# WHAT YOU NEED TO DO
Stopping right after the line with "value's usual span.", please reproduce the material below exactly from its first line.

# GIVEN MATERIAL
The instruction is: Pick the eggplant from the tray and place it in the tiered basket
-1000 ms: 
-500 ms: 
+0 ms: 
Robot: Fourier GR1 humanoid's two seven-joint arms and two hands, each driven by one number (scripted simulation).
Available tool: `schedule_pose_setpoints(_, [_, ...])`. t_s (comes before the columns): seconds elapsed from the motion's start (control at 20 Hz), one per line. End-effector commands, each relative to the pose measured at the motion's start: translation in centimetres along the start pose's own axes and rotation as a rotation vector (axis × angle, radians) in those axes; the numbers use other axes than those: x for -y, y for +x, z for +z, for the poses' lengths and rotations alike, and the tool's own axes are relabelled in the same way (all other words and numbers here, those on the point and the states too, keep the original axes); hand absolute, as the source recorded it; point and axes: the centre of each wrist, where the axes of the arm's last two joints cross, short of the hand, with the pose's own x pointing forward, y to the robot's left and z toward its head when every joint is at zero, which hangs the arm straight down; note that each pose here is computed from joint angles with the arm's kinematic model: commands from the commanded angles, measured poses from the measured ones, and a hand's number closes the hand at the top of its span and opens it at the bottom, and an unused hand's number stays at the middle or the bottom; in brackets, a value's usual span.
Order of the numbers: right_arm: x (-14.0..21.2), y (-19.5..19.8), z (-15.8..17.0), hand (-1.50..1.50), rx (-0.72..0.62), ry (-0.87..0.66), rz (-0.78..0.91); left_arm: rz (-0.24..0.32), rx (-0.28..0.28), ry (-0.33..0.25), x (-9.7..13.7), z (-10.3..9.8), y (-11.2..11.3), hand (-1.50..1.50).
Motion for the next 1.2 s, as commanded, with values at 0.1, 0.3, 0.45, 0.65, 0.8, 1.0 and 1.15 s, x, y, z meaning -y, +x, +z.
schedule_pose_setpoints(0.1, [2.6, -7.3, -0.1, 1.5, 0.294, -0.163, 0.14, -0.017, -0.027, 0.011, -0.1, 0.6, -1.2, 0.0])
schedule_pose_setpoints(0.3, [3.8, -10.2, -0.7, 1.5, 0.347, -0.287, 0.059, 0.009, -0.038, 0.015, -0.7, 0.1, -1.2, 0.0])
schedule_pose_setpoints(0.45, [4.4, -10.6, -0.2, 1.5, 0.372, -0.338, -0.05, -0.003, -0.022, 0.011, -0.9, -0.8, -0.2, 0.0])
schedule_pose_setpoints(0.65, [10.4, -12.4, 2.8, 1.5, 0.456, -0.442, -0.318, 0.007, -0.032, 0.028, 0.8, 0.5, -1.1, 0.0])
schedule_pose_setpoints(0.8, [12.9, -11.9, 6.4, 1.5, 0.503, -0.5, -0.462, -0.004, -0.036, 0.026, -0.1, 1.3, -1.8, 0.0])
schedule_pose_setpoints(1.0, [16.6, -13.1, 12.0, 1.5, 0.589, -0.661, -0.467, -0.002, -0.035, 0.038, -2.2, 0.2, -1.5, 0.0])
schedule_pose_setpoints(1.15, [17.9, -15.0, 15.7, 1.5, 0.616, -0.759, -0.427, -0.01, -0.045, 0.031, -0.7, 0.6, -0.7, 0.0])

# OUTPUT OF THE EXERCISE
The instruction is: Pick the eggplant from the tray and place it in the tiered basket
-1000 ms: 
-500 ms: 
+0 ms: 
Robot: Fourier GR1 humanoid's two seven-joint arms and two hands, each driven by one number (scripted simulation).
Available tool: `schedule_pose_setpoints(_, [_, ...])`. t_s (comes before the columns): seconds elapsed from the motion's start (control at 20 Hz), one per line. End-effector commands, each relative to the pose measured at the motion's start: translation in centimetres along the start pose's own axes and rotation as a rotation vector (axis × angle, radians) in those axes; the numbers use other axes than those: x for -y, y for +x, z for +z, for the poses' lengths and rotations alike, and the tool's own axes are relabelled in the same way (all other words and numbers here, those on the point and the states too, keep the original axes); hand absolute, as the source recorded it; point and axes: the centre of each wrist, where the axes of the arm's last two joints cross, short of the hand, with the pose's own x pointing forward, y to the robot's left and z toward its head when every joint is at zero, which hangs the arm straight down; note that each pose here is computed from joint angles with the arm's kinematic model: commands from the commanded angles, measured poses from the measured ones, and a hand's number closes the hand at the top of its span and opens it at the bottom, and an unused hand's number stays at the middle or the bottom; in brackets, a value's usual span.

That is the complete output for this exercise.